19 And the LORD said, “I will cause all my goodness to pass in front of you, and I will proclaim my name, the LORD, in your presence. I will have mercy on whom I will have mercy, and I will have compassion on whom I will have compassion. 20 But,” he said, “you cannot see my face, for no one may see me and live.”
- Exodus 33:18-20
As you probably guessed, it is v. 19 that is the tough one.... "I will have mercy on whom I will have mercy, and I will have compassion on whom I will have compassion." This verse doesn't seem to give most of us a very good answer or at least not the answer we want, to the "why" questions that we so often ask.
I wish I could say that I will never think or ask why, but that would be a lie. But what I do know is that the while I may not be able to find all the answers that I think I want, that I can find comfort in God's Word.
13 For you created my inmost being;
you knit me together in my mother’s womb.
14 I praise you because I am fearfully and wonderfully made;
your works are wonderful,
I know that full well.
*Ethan is fearfully and wonderfully made! Jesus created Ethan and knit him togegher in my womb. He created Ethan and has a purpose for his life.
And we know that in all things God works for the good of those who love him, who have been called according to his purpose.
*When God created Ethan, He knew that Ethan's peroxisome's wouldn't work the way they typically should. But I know and try to remind myself each time I look at my little boy that that doesn't mean that Ethan isn't perfect. Ethan is perfect because he is who God created him to be. My son has purpose, and Jeff and I have purpose. (I searched for the word "purpose" on Bible Gateway. Check out what I found out, here.) So, what is that purpose? What is the Lord's will for our lives?
1 Thessalonians 5:16-18
16 Rejoice always, 17 pray continually, 18 give thanks in all circumstances; for this is God’s will for you in Christ Jesus
*I believe that part of the Lord's will/purpose for Ethan and us is to point others to Jesus! Those who know me know that I could not do this journey alone. Without the hope that Jeff and I have in Jesus Christ..... I don't want to think what we would do.... (Check out this website for more verses on God's will.)
*Okay, so not being anxious, has always been hard for me. Since Ethan's PBD diagnosis, even more so, but I know, I have peace because of Jesus. I know that whatever happens, we'll be okay. That if Ethan leaves Earth before I am ready that he will be in the presence of the Lord and that I will see him again someday.
In the same way, the Spirit helps us in our weakness. We do not know what we ought to pray for, but the Spirit himself intercedes for us through wordless groans.
*I am so thankful that the Lord is helping us through this "weakness." I will admit that I pray for a miracle, I pray for a cure, I pray for healing and wholeness for Ethan.
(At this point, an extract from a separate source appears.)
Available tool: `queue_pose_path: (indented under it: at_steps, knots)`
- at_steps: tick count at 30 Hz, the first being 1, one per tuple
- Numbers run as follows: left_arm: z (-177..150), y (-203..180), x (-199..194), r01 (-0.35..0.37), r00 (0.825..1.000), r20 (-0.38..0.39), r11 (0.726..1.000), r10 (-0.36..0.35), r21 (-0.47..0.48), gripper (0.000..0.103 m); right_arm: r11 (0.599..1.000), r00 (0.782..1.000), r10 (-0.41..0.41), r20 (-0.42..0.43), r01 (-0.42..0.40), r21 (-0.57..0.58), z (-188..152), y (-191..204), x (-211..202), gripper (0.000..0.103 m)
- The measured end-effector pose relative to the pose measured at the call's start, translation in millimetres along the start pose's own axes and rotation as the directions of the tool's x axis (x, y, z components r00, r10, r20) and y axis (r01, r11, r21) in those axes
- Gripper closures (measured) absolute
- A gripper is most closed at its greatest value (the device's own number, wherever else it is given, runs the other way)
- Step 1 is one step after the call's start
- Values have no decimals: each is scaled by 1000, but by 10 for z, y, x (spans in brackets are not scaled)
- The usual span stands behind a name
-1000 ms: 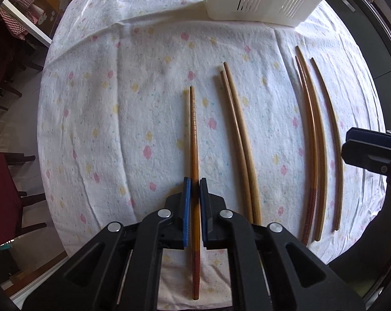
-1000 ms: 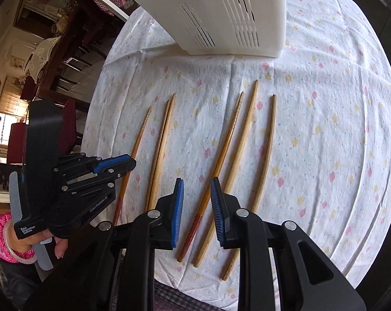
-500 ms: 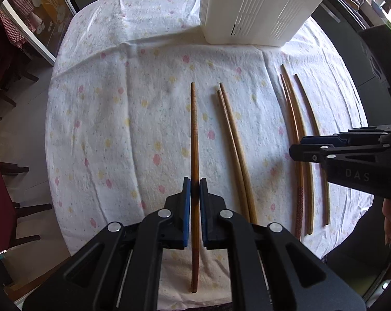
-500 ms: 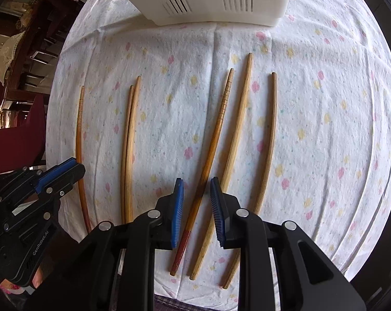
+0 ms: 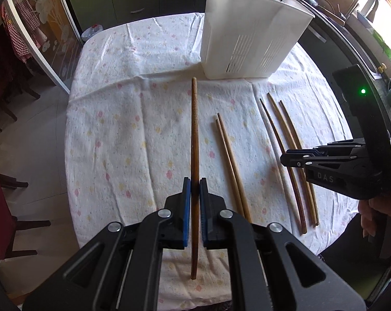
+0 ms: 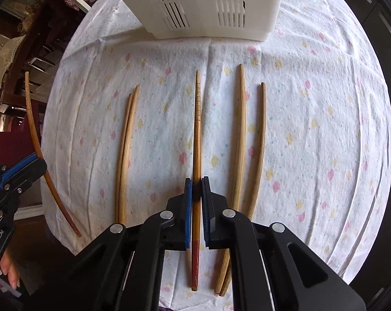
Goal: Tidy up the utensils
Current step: 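Lift the chopstick with the left gripper while the right gripper grasps another chopstick, then insert both held chopsticks upright into the white basket and open both grippers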
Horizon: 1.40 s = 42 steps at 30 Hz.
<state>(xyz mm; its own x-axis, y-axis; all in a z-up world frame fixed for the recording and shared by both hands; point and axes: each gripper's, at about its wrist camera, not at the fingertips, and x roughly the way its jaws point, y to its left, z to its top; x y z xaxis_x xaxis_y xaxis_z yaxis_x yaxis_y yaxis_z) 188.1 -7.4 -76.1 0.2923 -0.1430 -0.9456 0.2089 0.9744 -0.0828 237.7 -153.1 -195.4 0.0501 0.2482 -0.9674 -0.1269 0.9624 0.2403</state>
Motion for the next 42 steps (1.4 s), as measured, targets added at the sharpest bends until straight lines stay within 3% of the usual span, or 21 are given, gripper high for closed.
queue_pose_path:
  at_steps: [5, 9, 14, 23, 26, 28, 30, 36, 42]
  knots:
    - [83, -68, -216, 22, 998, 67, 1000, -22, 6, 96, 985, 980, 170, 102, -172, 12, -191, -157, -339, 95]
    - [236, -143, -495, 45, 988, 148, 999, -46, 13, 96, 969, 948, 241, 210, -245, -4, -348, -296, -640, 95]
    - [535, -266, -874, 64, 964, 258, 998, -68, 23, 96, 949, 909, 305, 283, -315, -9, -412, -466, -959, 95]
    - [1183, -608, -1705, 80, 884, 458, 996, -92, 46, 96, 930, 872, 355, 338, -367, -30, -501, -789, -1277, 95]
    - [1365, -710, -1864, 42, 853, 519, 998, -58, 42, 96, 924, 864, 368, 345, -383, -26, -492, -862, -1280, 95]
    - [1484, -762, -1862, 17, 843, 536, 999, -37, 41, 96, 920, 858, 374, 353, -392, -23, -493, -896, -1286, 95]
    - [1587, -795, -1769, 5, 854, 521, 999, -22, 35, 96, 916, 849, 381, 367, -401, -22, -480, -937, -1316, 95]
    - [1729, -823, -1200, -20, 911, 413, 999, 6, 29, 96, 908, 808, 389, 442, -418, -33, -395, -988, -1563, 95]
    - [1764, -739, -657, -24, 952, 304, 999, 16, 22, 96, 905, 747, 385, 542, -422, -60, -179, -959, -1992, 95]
But I know that even when the times come that I don't know what to or how I should pray that the Lord knows my heart and that the Holy Spirit intercedes for me. I know that Jesus is the Great Physician and while Ethan's body may never be "healed" on Earth, and that while Ethan may be called to heaven before I am ready, that I can trust that when that day comes that Ethan will be healed forever by the Lord.
Why Ethan? Why anyone? --- Sorry that I couldn't give you much of an answer, but I do know that I am very thankful that in eight days we will be celebrating my little man's first birthday!
So, after I think/ask "why" I will try to remind myself to instead ask "How will HE be glorified?" And because I know that Jesus loves Ethan even more than I do and that John 3:16 says, " For God so loved the world that he gave his one and only Son, that whoever believes in him shall not perish but have eternal life." and that is the kind of love that Jesus has for Ethan; I can have hope and a reason to remember to rejoice, pray and give thanks.
Thank you, Jesus for our son, Ethan! We love him so much! Thank you for loving him even more than we do!